Hagaratagi is a historic village in Shorapur Taluk in Yadgir District of Karnataka State, India. It belongs to Gulbarga Division. It is located 60 km from Shorapur, 110 km towards the west from its district headquarters Yadgir and 473 km from its state capital Bengaluru.

Hagaratagi Pin code is 585237 and postal head office is Kodekal.

Hagaratagi is surrounded by Budihal, Kodekal and Talikoti

The total geographical area of village is 3636.25 hectares. Hagaratagi has a total population of 2,920 peoples. There are about 536 houses in Hagratagi village. Talikote is nearest town to Hagratagi which is 18 km away.

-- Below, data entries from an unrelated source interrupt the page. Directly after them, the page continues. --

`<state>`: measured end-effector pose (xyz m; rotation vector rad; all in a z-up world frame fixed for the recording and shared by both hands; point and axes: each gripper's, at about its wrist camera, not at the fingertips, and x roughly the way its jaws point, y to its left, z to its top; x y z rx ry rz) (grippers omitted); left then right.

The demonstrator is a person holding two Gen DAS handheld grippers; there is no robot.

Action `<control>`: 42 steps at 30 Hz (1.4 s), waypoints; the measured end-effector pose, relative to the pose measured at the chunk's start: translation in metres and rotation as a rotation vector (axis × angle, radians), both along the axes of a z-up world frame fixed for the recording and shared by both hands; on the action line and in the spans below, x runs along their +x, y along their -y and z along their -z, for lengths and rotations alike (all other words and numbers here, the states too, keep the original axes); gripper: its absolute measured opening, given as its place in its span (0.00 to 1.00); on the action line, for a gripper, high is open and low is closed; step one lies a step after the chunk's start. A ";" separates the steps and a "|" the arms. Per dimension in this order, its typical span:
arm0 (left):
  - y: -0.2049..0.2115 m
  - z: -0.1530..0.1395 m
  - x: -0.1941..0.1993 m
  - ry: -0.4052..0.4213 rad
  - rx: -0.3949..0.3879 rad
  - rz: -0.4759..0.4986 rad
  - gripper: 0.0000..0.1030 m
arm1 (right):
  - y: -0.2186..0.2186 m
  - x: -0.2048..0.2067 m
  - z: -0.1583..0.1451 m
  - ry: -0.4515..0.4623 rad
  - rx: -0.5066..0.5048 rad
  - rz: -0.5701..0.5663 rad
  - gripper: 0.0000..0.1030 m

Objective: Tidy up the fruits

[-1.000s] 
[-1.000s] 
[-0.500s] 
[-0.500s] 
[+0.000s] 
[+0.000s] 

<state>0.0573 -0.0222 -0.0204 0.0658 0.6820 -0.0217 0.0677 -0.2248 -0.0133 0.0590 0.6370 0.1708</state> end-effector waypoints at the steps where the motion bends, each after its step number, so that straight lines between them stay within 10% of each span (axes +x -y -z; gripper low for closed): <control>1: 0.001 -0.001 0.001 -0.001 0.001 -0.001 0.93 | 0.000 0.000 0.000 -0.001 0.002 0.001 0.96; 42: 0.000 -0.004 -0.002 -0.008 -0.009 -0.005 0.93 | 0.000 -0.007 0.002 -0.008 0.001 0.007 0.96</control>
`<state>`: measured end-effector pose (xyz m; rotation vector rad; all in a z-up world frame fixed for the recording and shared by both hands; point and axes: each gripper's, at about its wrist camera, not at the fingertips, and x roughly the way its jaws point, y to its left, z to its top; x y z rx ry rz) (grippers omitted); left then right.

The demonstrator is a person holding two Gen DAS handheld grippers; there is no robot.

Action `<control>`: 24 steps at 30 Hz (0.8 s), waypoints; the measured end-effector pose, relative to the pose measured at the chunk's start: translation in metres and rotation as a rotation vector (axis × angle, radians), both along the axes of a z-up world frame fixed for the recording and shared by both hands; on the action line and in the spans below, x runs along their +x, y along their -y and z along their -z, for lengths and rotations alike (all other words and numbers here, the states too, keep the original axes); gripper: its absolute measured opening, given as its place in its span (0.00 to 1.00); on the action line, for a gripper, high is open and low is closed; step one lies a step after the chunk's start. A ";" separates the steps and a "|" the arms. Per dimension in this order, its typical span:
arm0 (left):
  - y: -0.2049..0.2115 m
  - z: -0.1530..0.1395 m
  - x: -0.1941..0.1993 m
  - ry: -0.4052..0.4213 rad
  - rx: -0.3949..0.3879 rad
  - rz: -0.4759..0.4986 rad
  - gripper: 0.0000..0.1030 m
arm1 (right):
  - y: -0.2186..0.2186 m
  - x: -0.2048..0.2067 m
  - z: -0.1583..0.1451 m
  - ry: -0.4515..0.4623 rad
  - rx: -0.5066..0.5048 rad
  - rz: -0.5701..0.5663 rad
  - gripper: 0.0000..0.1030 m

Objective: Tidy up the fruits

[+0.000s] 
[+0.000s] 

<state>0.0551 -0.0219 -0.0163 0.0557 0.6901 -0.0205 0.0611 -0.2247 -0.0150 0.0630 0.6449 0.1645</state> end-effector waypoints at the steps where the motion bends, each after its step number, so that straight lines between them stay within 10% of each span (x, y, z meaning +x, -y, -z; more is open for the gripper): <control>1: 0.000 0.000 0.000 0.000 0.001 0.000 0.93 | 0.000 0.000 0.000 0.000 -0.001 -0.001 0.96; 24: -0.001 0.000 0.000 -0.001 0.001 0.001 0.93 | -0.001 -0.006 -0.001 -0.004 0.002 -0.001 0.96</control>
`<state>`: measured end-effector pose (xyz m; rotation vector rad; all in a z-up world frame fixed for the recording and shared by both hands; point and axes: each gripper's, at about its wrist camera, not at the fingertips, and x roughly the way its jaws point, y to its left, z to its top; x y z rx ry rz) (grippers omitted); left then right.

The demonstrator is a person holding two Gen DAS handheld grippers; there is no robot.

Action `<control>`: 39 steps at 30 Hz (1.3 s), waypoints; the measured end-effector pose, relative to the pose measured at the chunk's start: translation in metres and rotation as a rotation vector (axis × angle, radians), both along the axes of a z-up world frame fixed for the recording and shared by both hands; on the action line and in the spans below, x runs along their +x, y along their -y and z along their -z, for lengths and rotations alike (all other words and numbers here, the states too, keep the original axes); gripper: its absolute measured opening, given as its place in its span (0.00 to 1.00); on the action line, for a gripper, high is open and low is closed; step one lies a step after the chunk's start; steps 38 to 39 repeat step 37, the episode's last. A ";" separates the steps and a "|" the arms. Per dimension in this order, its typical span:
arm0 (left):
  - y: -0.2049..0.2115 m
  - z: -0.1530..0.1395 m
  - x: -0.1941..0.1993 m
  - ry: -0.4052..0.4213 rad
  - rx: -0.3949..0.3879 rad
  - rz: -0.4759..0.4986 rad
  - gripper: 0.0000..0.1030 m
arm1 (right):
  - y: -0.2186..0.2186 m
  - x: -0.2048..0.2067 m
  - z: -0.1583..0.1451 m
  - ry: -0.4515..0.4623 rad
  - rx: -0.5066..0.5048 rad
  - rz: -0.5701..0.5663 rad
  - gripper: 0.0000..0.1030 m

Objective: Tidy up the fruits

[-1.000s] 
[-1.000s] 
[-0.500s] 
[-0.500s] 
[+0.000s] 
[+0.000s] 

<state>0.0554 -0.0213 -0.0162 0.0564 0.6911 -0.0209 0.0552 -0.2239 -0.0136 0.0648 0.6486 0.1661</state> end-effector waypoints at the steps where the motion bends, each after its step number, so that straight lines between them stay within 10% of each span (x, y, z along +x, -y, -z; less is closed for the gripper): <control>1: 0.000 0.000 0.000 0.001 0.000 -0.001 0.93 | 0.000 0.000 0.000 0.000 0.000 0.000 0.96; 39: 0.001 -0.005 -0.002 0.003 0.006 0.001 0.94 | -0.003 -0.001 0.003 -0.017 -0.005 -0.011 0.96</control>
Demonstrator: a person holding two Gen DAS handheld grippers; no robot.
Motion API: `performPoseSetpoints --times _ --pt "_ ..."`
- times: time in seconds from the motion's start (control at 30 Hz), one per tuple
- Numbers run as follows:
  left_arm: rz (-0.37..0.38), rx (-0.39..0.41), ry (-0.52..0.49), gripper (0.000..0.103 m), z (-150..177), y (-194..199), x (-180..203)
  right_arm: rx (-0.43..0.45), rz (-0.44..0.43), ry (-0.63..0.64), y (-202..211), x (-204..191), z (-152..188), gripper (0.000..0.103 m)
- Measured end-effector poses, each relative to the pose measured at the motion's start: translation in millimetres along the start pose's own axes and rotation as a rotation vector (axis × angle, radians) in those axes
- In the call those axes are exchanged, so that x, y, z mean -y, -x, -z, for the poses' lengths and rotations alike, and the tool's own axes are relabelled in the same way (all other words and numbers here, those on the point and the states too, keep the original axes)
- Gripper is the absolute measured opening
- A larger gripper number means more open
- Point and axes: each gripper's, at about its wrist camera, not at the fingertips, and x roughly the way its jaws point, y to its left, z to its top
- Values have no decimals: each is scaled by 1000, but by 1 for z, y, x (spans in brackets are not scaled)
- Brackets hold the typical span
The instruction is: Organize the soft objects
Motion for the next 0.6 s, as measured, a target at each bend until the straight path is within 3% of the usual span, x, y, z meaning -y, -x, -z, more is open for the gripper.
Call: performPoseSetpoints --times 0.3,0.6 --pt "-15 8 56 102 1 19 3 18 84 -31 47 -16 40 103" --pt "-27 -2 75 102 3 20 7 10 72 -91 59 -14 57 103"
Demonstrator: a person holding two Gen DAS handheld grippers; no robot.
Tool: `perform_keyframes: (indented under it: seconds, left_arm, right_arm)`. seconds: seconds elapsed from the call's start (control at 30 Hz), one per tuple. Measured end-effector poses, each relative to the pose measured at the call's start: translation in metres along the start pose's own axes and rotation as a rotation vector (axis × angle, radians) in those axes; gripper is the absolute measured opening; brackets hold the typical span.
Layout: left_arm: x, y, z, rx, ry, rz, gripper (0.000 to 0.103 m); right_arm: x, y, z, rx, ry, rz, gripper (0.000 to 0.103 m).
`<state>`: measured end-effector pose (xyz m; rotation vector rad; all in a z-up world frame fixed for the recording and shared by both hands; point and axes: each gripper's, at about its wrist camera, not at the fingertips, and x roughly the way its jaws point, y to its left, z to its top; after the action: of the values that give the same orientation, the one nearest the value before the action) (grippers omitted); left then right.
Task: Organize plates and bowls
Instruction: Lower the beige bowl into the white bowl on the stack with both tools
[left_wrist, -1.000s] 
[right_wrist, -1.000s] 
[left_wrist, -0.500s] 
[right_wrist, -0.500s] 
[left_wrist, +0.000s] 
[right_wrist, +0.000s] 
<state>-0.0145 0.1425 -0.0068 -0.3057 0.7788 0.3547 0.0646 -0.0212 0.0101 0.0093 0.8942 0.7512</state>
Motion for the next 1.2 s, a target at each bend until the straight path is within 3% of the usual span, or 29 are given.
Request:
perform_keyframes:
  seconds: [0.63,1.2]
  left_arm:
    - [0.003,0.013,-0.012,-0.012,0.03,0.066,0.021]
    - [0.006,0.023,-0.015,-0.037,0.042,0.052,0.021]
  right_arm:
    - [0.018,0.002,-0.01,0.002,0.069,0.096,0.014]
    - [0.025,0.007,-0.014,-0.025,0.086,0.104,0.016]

Hagaratgi village is known for its historical background. It was ruled by Kalyani Chalukyas. Once upon a time it was capital for surrounding small villages. It was called by the name Parigeta Nadu in olden days. Village is surrounded by number of temples. People of Hagaratgi worship them with Names like Bhima temple, Arjuna temple, Kunti temple. Shri Dharmaraja is widely worshipped with annual Rathotsava on 5th day after Yugadi.

Hagaratagi has its own Gram Panchayat including Budihal, Karekal and Horatti villages. Hagaratagi village has extensive area of agriculture land with a little area covered with irrigation. Politically village has its own significance.